Attorney General Knudsen calls on Biden administration to enforce federal law, remove student visa holders who provide support to terror groups
HELENA – Montana Attorney General Austin Knudsen and 19 other state attorneys general today called for the prompt removal of foreign student visa holders who are found to have endorsed terror activity or provided material support to foreign terrorist organizations, following a recent surge of antisemitic activity on university campuses.
In a letter sent to Secretary of State Antony Blinken and Secretary of Homeland Security Alejandro Mayorkas, Attorney General Knudsen and the coalition called on the federal government to renew the vetting of foreign student visa holders and remove any who have violated the Immigration and Nationality Act by endorsing or espousing terrorist activity, or persuading others to do so.
“Those who live under the protection of the United States government, including holders of student visas, must respect the basic rights of all to be free from the threat of terrorism,” the attorneys general said in the letter. “Therefore, in light of the recent, disturbing surge of antisemitic activity and threats of violence, we ask that you vigorously renew the vetting of foreign student visa holders and promptly remove any who are found to have endorsed or espoused terrorist activity or provided material support to foreign terrorist organizations.”
According to FBI statistics released last month, anti-Jewish crimes in the United States have risen sharply in the past year to the second-highest level on record.

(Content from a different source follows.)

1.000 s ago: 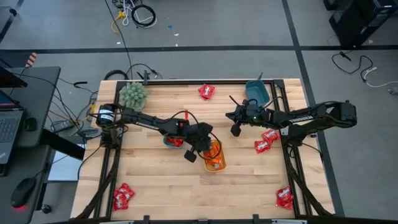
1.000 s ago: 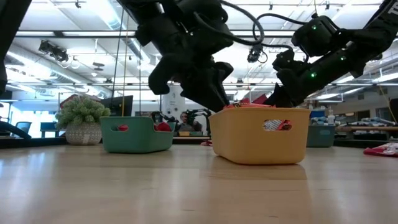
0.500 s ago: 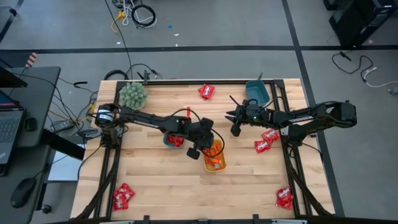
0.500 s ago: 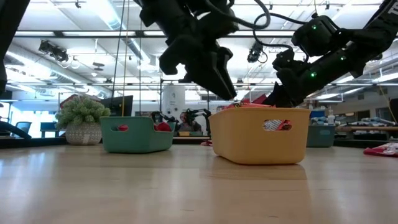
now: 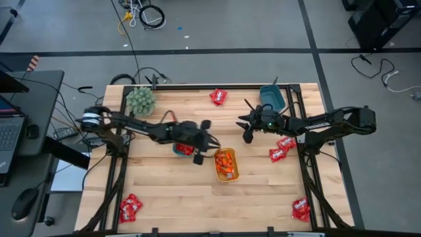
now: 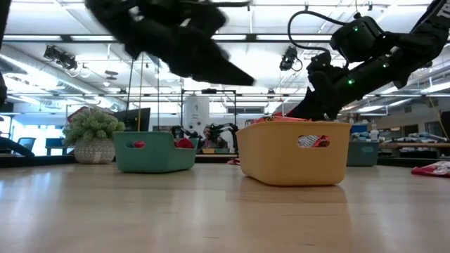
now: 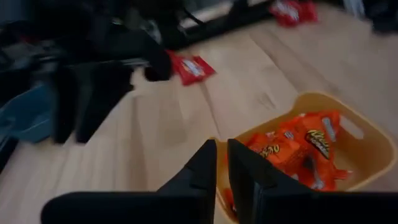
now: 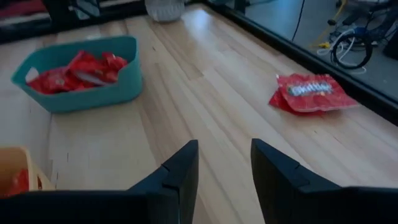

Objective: Sort candy
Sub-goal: Put the orange candy into the yellow bin

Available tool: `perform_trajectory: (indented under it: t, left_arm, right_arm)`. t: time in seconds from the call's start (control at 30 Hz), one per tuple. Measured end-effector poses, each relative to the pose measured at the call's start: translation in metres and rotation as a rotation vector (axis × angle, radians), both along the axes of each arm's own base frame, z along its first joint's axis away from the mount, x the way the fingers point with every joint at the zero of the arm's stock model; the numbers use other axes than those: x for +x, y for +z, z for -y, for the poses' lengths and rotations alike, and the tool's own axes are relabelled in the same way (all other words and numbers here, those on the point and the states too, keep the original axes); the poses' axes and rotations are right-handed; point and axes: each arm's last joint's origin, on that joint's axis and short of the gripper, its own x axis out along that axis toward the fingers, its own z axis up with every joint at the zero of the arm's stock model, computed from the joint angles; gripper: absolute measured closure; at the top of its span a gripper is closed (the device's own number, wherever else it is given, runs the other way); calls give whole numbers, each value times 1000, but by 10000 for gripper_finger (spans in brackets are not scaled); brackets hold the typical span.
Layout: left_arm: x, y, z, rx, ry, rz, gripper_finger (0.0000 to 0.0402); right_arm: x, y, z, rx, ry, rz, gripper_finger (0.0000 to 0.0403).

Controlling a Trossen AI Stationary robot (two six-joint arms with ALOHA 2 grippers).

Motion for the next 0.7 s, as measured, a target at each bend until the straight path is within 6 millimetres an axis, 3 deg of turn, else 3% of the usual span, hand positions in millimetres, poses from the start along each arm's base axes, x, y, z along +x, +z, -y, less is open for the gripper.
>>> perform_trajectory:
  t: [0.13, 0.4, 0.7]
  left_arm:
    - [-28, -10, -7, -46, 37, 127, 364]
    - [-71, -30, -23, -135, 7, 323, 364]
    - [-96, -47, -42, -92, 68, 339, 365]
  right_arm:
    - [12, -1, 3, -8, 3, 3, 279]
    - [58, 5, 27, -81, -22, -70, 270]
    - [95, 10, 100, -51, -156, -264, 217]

Following the barbaric attack on Israel in which 1,400 men, women, children, and babies were killed and 240 were taken captive, these threats have surged to further “historic” levels, the FBI said.

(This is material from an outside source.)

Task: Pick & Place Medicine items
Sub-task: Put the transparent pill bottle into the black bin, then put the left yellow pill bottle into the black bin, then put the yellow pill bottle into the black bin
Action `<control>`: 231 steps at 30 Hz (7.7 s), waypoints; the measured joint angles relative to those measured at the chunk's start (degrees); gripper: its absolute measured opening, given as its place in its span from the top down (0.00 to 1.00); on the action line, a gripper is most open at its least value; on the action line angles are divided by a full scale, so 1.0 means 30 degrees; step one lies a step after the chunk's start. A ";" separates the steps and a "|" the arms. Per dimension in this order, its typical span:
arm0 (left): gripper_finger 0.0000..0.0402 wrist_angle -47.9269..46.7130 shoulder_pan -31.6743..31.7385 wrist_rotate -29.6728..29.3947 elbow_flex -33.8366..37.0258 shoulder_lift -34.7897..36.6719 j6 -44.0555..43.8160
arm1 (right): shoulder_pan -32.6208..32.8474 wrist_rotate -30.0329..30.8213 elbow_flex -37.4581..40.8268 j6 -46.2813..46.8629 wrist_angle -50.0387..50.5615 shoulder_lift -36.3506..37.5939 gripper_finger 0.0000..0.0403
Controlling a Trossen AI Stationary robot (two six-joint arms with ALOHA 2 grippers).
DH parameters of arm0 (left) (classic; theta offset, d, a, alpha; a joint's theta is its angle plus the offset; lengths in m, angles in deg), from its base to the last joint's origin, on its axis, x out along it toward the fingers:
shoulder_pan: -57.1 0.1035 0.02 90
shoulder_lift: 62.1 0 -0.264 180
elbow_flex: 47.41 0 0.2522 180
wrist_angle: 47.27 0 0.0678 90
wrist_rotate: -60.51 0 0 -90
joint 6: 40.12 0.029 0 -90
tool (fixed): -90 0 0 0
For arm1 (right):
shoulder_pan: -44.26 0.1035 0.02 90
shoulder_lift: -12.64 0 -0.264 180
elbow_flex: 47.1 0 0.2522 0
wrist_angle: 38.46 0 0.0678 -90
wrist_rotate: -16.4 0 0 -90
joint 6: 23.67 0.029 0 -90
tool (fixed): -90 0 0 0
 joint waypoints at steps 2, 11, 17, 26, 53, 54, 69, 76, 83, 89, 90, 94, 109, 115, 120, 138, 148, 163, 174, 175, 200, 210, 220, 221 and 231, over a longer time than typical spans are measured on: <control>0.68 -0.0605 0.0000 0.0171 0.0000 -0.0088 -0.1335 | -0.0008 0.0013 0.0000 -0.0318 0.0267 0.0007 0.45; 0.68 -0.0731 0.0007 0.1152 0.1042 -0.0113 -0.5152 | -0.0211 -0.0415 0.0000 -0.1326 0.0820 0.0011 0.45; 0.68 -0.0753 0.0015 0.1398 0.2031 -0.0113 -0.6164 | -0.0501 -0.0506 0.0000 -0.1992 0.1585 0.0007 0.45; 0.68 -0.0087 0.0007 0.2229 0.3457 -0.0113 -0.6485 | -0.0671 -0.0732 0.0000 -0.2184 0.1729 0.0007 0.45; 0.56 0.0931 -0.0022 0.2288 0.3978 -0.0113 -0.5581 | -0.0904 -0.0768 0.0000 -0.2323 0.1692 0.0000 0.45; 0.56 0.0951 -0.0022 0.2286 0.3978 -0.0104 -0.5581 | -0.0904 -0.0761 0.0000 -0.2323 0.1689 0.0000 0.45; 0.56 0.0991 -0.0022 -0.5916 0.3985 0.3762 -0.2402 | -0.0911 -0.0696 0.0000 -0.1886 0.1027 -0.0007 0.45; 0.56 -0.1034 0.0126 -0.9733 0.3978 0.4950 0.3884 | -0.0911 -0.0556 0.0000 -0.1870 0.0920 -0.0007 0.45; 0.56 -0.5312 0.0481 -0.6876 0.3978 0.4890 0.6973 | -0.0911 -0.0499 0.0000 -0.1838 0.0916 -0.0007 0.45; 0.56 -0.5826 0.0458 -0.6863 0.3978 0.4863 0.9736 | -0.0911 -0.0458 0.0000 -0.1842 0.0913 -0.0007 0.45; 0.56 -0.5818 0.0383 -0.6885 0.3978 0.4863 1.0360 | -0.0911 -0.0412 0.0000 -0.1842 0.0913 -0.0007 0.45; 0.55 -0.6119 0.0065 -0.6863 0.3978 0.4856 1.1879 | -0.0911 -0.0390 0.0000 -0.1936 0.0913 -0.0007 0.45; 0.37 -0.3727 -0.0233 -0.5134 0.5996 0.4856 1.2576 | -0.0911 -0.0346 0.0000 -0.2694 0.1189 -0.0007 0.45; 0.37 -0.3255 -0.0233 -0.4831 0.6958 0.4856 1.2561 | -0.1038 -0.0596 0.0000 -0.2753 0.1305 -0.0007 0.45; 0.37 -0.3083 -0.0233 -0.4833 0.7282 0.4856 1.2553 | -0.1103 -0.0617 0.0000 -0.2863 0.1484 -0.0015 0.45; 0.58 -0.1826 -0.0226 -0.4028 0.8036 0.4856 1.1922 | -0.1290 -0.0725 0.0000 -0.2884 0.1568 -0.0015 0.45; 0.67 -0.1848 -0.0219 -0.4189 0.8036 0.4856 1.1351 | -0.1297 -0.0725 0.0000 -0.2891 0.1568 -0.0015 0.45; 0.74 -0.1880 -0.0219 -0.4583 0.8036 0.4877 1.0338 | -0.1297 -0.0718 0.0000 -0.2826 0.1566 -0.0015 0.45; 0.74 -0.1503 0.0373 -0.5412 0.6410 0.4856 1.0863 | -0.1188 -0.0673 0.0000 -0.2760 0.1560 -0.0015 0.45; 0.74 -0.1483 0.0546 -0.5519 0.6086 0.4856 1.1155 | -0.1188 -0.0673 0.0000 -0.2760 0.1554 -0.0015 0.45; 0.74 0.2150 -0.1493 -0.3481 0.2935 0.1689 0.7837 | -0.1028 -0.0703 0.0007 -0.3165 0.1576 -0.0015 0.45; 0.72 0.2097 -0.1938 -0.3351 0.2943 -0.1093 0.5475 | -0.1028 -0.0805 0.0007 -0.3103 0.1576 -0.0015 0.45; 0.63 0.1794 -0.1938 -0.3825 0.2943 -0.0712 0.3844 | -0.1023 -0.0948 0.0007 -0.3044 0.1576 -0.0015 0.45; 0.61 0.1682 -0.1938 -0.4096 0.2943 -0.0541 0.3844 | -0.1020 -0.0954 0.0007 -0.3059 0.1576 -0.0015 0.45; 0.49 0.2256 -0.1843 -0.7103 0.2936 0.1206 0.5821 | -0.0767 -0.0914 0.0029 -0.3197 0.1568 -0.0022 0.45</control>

Since the October 7 terrorist attack on Israel, college campuses have become a glowing hotbed of antisemitic activity and threats of violence against Jewish students and people. Students for Justice in Palestine (SJP), a group linked to both Hamas and the Palestinian Islamic Jihad—two entities designated by the U.S. Department of State as “foreign terrorist organizations”— described the attack as “a historic win for the Palestinian resistance” and issued a “call to action” asking its college chapters to hold demonstrations.
“Facts like these raise reasonable concerns that persons admitted to the United States on student visas could be involved in supporting terrorist activity,” the attorneys general wrote. “To be sure, students should not be suspected of criminal activity simply because they are foreign visa holders. And the freedoms of speech and association are cherished American values that should be vigorously safeguarded. But a visa holder’s presence on American soil is a privilege that should be revoked for those who provide aid or comfort to terrorists.”
The Immigration and Nationality Act provides that “any alien who … endorses or espouses terrorist activity or persuades others to endorse or espouse terrorist activity or support a terrorist organization” is “ineligible to receive a visa and ineligible to be admitted to the United States.” Additionally, anyone who “knowingly provides material support or resources to a foreign terrorist organization, or attempts or conspires to do so” commits a federal crime.
In addition to Attorney General Knudsen, the attorneys general Alabama, Alaska, Florida, Georgia, Idaho, Indiana, Iowa, Kansas, Louisiana, Mississippi, Missouri, Montana, Nebraska, Oklahoma, South Carolina, Texas, Utah, Virginia, and West Virginia signed on to the letter, which was led by Arkansas Attorney General Tim Griffin.